| What to produce |
Copy out the records precisely, omitting pictures.

Items from a data source
------------------------------

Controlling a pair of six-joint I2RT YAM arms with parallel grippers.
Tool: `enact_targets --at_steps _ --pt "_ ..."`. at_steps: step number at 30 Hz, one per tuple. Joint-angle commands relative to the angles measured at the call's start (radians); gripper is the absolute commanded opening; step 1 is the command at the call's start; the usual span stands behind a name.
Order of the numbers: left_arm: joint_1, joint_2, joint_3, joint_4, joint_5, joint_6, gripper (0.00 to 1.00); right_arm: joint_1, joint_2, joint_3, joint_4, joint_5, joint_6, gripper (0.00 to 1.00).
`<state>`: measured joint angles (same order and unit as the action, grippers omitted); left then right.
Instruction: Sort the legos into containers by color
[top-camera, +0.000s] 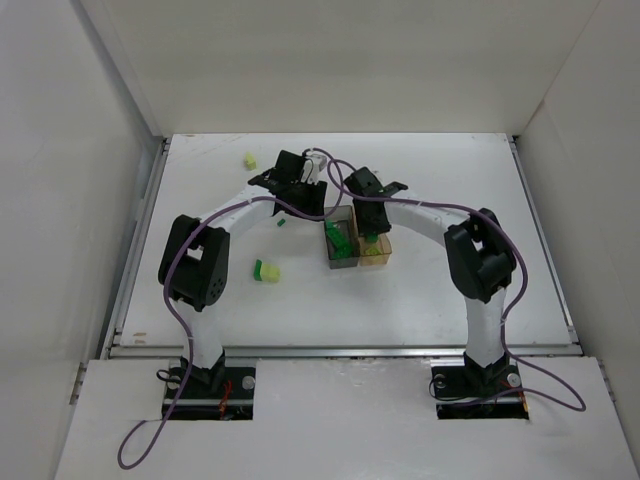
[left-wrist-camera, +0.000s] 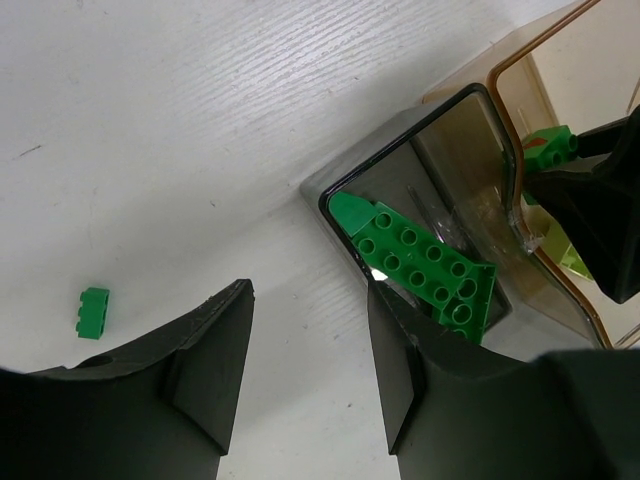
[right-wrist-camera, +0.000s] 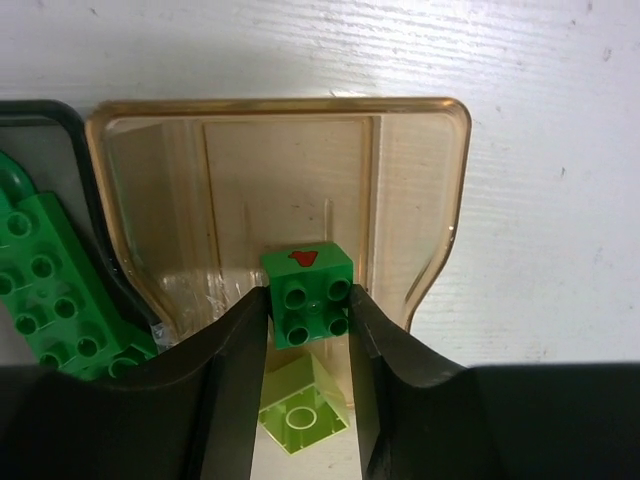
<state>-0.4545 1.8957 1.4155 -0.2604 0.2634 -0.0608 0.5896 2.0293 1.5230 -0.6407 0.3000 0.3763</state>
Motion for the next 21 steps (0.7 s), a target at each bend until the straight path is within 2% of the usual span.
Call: enact_targets --at_steps 1,9,11,12,15,18,21 --pt "-0.006 -0.047 -0.007 0.016 0.005 0.009 0.46 0.003 -0.012 -0.018 0.076 -0.133 -0.001 0.37" --pt "-0.006 -0.047 -0.007 0.016 0.005 0.009 0.46 0.003 -0.032 -0.009 0.076 -0.110 -0.001 0.34" --pt "-0.006 -0.047 -0.007 0.016 0.005 0.009 0.46 0.003 -0.032 -0.009 0.052 -0.092 -0.010 0.39" --pt "-0.006 -0.047 -0.007 0.016 0.005 0.009 0.46 0.012 -0.032 0.003 0.052 -0.082 -0.010 0.46" --pt "-0.006 -0.047 -0.007 0.016 0.005 0.009 0.46 0.012 -0.023 0.003 0.038 -0.061 -0.010 0.56" --pt "-0.006 -0.047 -0.007 0.016 0.005 0.009 0.46 0.012 -0.012 0.003 0.038 -0.061 -0.010 0.60" --pt "-0.006 -0.047 -0.007 0.016 0.005 0.009 0.46 0.012 -0.003 0.022 0.029 -0.052 -0.010 0.60"
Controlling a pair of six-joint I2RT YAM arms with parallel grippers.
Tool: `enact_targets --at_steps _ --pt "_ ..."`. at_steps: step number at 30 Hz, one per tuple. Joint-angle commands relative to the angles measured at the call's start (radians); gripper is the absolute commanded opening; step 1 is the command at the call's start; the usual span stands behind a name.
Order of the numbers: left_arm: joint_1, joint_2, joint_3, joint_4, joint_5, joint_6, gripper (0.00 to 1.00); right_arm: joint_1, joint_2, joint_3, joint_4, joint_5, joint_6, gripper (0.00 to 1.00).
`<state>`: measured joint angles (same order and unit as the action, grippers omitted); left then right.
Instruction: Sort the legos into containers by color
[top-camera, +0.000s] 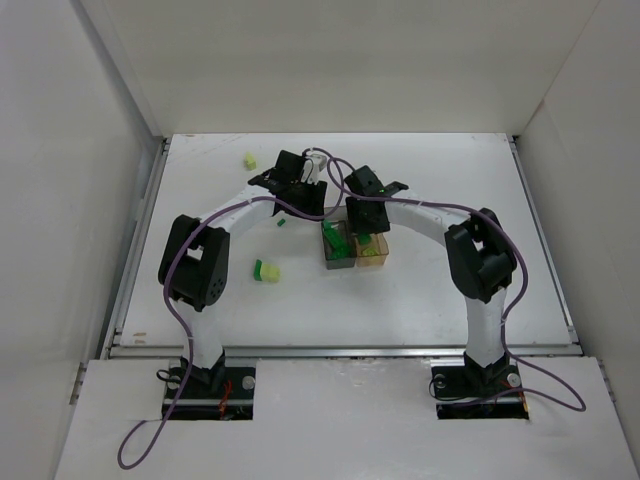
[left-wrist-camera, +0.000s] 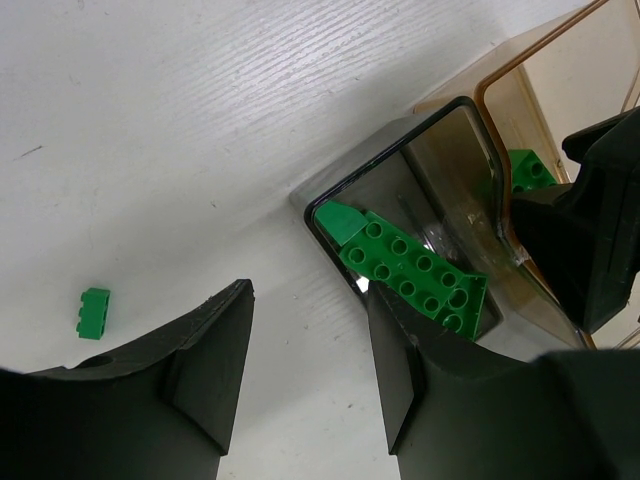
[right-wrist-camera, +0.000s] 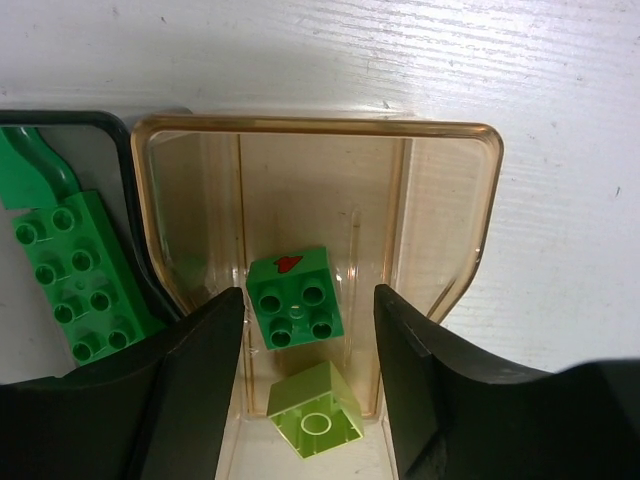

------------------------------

| Result of the task |
Controlling a pair of six-joint I2RT YAM arms with parallel grippers.
Tool: `enact_targets --at_steps _ --pt "_ ..."`. at_steps: step number at 30 Hz, one per tuple. Joint-angle commands relative to the angles measured at the call's start (radians); gripper is the absolute commanded opening; step 1 is the command at the call's start; the usual span stands behind a name.
Order of the numbers: left_arm: joint_1, joint_2, joint_3, joint_4, joint_5, joint_6, gripper (0.00 to 1.00); right_arm: joint_1, joint_2, joint_3, joint_4, joint_5, joint_6, gripper (0.00 to 1.00).
`<state>`: measured joint angles (same order and unit as the action, grippers omitted); left then right.
Instruction: Sort the legos into containers by color
[top-camera, +0.000s] 
[left-wrist-camera, +0.000s] 
[right-wrist-camera, +0.000s] 
<state>-0.4545 1.8957 1.4155 -0.2604 0.2634 -0.0608 0.5896 2.0293 1.5230 -0.6407 0.3000 0.3763</state>
Motion for the next 21 steps (0.7 s), a target at each bend until the straight path is within 2% of the usual span.
Call: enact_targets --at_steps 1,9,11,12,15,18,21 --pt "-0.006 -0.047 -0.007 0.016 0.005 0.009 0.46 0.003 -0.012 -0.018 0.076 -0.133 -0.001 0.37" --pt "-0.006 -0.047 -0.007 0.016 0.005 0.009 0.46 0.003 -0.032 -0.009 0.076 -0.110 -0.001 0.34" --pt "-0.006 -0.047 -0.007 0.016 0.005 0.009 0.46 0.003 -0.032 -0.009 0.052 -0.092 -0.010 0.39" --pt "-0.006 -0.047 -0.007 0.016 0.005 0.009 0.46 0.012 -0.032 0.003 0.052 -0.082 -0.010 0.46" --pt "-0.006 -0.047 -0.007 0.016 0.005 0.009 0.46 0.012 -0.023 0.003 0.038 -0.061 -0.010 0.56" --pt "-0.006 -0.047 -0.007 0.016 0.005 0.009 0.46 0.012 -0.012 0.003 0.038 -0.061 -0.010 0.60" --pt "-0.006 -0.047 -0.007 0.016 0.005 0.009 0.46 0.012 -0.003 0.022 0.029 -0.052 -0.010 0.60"
Controlling a pair of six-joint I2RT YAM arms with parallel grippers.
Tool: `enact_targets --at_steps _ --pt "_ ..."`. at_steps: step number at 30 Hz, one per tuple. Joint-angle commands relative to the angles measured at the call's start (radians); gripper is the absolute commanded opening; step 1 is the command at the call's start; the usual span stands behind a name.
Order of the numbers: left_arm: joint_1, joint_2, joint_3, joint_4, joint_5, joint_6, gripper (0.00 to 1.00); right_arm: joint_1, joint_2, joint_3, joint_4, joint_5, joint_6, gripper (0.00 to 1.00).
`<state>`: measured joint angles (same order and unit as the action, grippers omitted); left then right.
Instruction: Sort the legos into containers by color
[top-camera, +0.000s] 
[left-wrist-camera, +0.000s] 
[right-wrist-camera, +0.000s] 

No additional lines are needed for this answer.